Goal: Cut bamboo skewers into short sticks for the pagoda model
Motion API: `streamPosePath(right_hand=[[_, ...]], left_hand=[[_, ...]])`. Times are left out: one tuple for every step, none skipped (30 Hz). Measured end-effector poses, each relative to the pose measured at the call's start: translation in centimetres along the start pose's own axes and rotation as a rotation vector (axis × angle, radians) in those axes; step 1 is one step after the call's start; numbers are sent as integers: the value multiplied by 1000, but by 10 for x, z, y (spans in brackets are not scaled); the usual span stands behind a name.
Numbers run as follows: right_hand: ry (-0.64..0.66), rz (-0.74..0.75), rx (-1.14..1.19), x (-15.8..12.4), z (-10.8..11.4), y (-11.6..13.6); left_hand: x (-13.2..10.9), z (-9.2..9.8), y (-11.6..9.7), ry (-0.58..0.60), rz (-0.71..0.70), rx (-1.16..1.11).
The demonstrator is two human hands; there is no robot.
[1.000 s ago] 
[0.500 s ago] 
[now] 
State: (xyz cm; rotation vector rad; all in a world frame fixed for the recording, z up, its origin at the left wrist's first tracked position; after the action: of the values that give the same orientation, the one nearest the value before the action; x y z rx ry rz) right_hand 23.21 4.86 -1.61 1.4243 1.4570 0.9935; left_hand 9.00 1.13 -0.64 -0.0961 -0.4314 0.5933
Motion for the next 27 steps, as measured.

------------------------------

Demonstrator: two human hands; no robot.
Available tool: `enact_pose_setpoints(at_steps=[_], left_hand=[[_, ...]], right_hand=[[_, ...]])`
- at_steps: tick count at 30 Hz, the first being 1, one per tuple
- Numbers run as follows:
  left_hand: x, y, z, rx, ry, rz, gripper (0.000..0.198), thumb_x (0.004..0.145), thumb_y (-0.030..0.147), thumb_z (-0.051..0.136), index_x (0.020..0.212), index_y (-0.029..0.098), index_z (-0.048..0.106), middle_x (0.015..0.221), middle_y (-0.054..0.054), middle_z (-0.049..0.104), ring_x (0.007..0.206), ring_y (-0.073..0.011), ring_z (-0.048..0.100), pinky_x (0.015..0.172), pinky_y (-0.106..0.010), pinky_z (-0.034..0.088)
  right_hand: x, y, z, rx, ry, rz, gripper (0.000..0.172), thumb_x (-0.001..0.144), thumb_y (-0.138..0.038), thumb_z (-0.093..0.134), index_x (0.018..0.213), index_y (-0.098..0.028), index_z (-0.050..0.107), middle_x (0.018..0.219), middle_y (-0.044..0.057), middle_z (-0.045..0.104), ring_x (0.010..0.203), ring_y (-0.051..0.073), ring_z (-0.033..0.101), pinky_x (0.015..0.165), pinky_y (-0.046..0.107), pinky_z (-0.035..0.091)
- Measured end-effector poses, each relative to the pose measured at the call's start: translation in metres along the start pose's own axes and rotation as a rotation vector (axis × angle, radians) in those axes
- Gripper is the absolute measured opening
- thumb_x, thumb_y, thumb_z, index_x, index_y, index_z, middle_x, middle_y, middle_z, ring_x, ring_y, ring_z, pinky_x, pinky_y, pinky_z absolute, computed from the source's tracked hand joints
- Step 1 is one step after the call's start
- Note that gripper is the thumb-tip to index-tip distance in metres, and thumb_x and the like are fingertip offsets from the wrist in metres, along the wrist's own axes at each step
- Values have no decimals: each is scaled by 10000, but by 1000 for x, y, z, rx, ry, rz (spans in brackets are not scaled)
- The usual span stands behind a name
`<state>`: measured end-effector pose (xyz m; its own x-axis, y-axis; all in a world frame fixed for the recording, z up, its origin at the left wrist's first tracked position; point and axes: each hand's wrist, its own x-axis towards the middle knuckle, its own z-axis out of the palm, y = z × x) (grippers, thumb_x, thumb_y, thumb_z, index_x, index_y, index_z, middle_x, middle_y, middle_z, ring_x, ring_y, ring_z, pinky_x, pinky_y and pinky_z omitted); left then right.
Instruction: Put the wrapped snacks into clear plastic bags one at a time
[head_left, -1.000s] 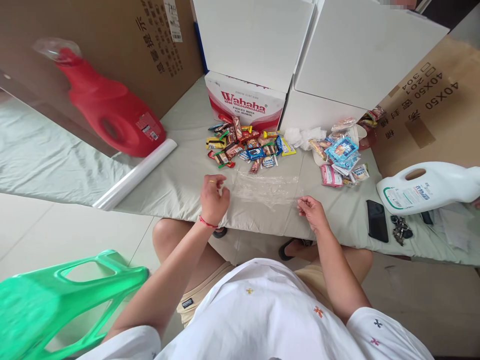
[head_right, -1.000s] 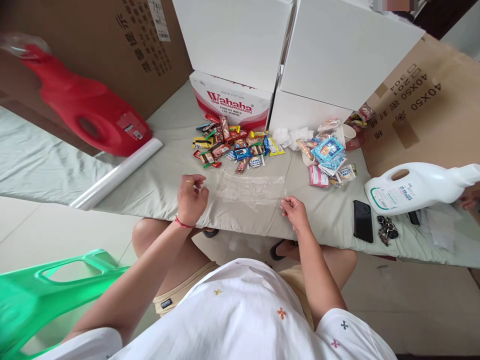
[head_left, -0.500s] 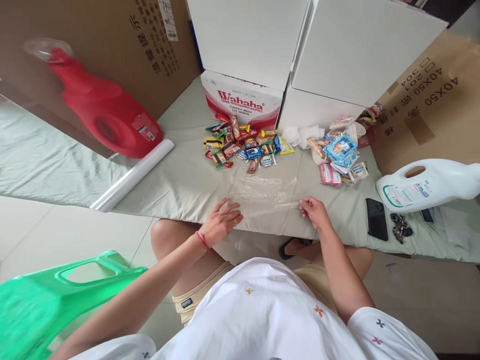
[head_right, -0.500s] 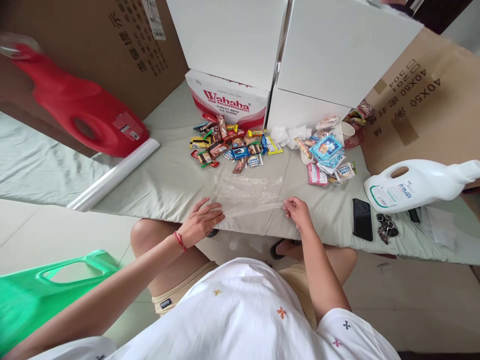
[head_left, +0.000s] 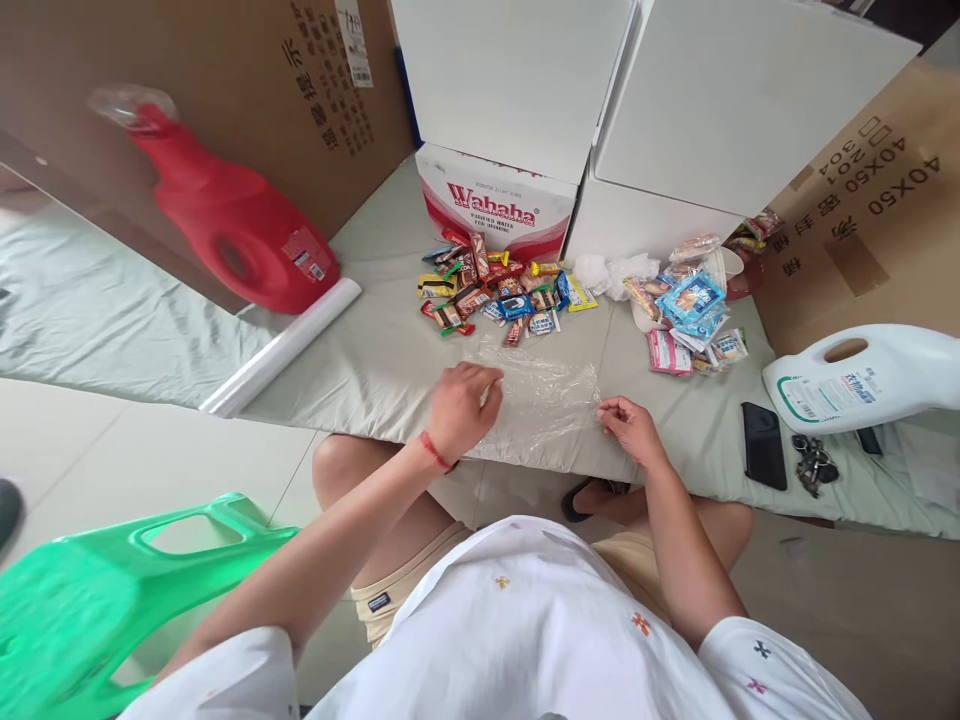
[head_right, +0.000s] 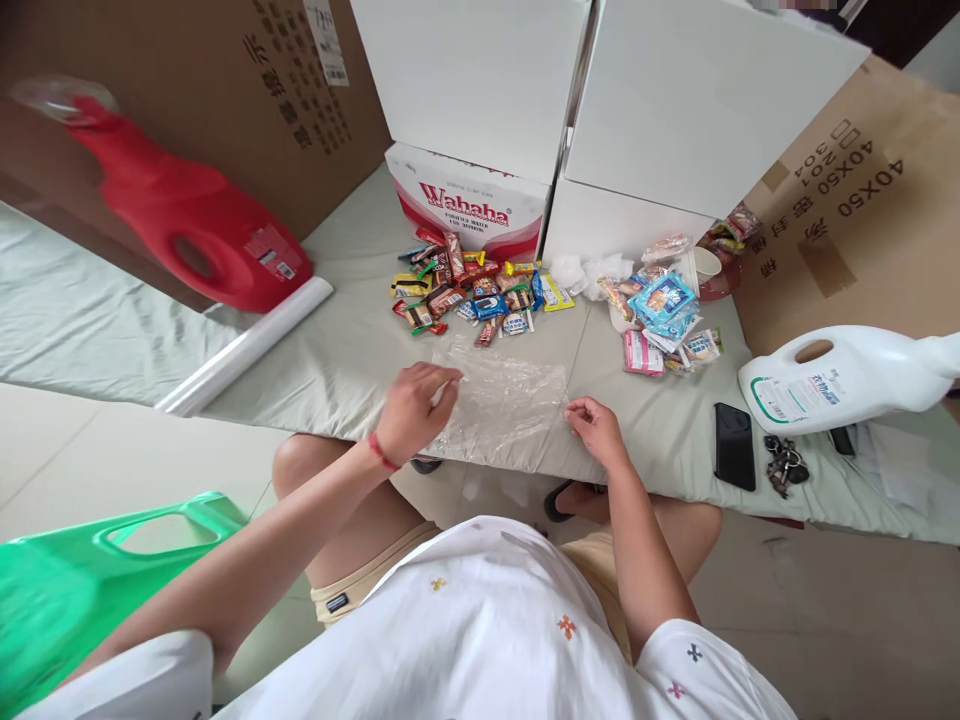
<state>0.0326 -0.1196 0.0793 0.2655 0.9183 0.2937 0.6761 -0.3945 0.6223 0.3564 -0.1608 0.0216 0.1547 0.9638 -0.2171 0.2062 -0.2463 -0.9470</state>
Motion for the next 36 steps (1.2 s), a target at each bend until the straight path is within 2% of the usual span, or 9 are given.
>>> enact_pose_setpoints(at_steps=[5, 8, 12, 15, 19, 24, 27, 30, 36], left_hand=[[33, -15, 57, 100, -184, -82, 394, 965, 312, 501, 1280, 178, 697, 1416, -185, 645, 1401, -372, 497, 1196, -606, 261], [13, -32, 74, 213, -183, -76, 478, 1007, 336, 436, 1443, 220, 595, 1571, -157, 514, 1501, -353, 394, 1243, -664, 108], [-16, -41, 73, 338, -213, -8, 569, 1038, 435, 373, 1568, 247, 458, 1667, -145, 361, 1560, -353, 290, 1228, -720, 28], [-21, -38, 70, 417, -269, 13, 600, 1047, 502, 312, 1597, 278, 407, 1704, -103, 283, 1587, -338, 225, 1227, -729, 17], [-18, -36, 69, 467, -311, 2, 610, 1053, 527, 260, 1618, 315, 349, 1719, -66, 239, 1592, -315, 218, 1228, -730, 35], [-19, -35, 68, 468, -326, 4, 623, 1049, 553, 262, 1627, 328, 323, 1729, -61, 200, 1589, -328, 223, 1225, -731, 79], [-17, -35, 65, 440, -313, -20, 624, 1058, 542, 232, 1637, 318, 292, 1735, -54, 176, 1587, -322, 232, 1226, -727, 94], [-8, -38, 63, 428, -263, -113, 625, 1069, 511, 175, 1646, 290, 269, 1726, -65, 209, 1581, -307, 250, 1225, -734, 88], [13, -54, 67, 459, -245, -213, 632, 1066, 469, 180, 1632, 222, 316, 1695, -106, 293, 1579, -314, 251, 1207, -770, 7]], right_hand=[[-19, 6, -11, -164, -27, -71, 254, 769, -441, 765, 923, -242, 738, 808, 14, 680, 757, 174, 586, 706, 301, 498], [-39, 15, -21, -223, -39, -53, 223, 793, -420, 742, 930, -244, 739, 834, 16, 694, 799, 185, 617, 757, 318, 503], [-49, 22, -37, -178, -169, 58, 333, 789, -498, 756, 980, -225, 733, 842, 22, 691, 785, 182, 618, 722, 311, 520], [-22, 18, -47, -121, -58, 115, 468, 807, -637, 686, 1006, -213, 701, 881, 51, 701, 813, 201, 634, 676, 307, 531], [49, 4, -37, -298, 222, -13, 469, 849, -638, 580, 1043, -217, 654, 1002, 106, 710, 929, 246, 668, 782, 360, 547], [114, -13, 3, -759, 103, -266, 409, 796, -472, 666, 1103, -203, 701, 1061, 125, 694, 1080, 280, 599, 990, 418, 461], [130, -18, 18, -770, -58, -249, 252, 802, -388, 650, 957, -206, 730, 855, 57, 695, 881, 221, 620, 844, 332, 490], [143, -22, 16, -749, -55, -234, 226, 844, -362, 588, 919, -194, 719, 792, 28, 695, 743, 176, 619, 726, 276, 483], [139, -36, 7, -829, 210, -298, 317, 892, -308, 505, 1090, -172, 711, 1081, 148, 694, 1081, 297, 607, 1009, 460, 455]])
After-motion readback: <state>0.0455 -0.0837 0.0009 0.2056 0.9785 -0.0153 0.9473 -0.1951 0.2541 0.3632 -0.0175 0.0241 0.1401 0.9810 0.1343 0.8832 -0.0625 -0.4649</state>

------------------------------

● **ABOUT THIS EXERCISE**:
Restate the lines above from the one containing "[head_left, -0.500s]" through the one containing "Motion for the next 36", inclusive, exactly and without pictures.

● **ANSWER BOX**:
[head_left, -0.500s] 
[head_right, -0.500s] 
[head_left, +0.000s] 
[head_right, +0.000s] 
<state>0.0326 -0.1196 0.0793 0.2655 0.9183 0.2937 0.6761 -0.3945 0.6223 0.3564 -0.1608 0.0216 0.1547 0.9638 -0.2171 0.2062 -0.2463 -0.9470</state>
Motion for the next 36 steps (1.2 s), a target at each bend until the straight path is within 2% of the usual span, or 9 are given.

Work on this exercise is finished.